TASK GOAL:
From the entries below, return only the lines starting at the one that contains "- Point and" and ending at the one that contains "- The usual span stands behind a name", exactly as they stand.

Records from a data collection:

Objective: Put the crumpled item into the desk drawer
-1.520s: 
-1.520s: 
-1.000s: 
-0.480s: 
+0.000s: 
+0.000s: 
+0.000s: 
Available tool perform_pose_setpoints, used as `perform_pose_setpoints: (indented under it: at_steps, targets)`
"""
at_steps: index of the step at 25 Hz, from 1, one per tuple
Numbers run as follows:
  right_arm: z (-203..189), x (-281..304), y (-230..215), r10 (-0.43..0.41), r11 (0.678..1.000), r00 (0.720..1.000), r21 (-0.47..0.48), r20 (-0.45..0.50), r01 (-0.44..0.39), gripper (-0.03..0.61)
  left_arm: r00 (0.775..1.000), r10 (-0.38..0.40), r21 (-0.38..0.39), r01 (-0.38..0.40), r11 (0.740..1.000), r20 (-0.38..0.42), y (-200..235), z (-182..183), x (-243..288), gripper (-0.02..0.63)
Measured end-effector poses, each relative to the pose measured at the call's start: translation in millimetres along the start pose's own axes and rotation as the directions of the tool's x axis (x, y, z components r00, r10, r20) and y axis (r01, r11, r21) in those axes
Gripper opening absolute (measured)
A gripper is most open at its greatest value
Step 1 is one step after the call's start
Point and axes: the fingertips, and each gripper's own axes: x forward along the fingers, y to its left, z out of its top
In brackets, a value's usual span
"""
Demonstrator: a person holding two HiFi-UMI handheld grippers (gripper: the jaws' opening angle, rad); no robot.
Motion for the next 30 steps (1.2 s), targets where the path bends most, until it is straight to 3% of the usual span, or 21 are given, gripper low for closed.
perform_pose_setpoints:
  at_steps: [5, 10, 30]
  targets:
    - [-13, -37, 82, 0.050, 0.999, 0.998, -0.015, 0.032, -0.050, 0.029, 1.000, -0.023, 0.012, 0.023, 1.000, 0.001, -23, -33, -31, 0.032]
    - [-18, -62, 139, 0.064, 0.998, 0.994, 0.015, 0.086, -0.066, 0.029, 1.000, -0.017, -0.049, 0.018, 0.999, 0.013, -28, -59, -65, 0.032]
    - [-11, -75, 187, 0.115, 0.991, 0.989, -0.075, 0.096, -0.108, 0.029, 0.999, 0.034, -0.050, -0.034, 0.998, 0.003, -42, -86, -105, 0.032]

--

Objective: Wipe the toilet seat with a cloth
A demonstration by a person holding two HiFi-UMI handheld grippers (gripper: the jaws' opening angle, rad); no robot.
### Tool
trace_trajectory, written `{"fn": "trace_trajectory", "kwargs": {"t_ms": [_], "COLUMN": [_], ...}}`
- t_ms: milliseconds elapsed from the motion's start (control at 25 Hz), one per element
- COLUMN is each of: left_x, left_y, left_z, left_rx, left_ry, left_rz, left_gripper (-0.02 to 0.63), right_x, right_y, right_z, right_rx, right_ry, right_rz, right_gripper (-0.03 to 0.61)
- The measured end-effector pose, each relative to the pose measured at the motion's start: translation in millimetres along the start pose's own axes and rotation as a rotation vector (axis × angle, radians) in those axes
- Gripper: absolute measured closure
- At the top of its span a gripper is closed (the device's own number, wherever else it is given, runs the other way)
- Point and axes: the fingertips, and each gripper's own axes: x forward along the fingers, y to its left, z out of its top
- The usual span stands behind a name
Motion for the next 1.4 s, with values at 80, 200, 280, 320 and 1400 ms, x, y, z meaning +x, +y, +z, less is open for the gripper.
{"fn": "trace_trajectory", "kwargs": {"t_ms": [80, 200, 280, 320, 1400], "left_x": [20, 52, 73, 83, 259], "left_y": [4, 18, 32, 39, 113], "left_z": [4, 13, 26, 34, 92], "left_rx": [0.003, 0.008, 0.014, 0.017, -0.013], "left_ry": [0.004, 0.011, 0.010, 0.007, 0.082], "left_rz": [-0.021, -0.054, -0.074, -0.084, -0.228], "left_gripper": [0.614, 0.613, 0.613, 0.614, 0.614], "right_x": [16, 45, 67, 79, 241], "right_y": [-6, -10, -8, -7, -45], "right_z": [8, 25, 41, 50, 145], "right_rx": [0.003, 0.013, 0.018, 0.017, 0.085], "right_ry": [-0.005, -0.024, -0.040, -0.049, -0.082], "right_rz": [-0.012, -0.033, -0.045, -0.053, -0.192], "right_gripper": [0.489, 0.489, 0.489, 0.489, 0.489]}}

ANSWER FOR THIS EXERCISE:
- Point and axes: the fingertips, and each gripper's own axes: x forward along the fingers, y to its left, z out of its top
- The usual span stands behind a name

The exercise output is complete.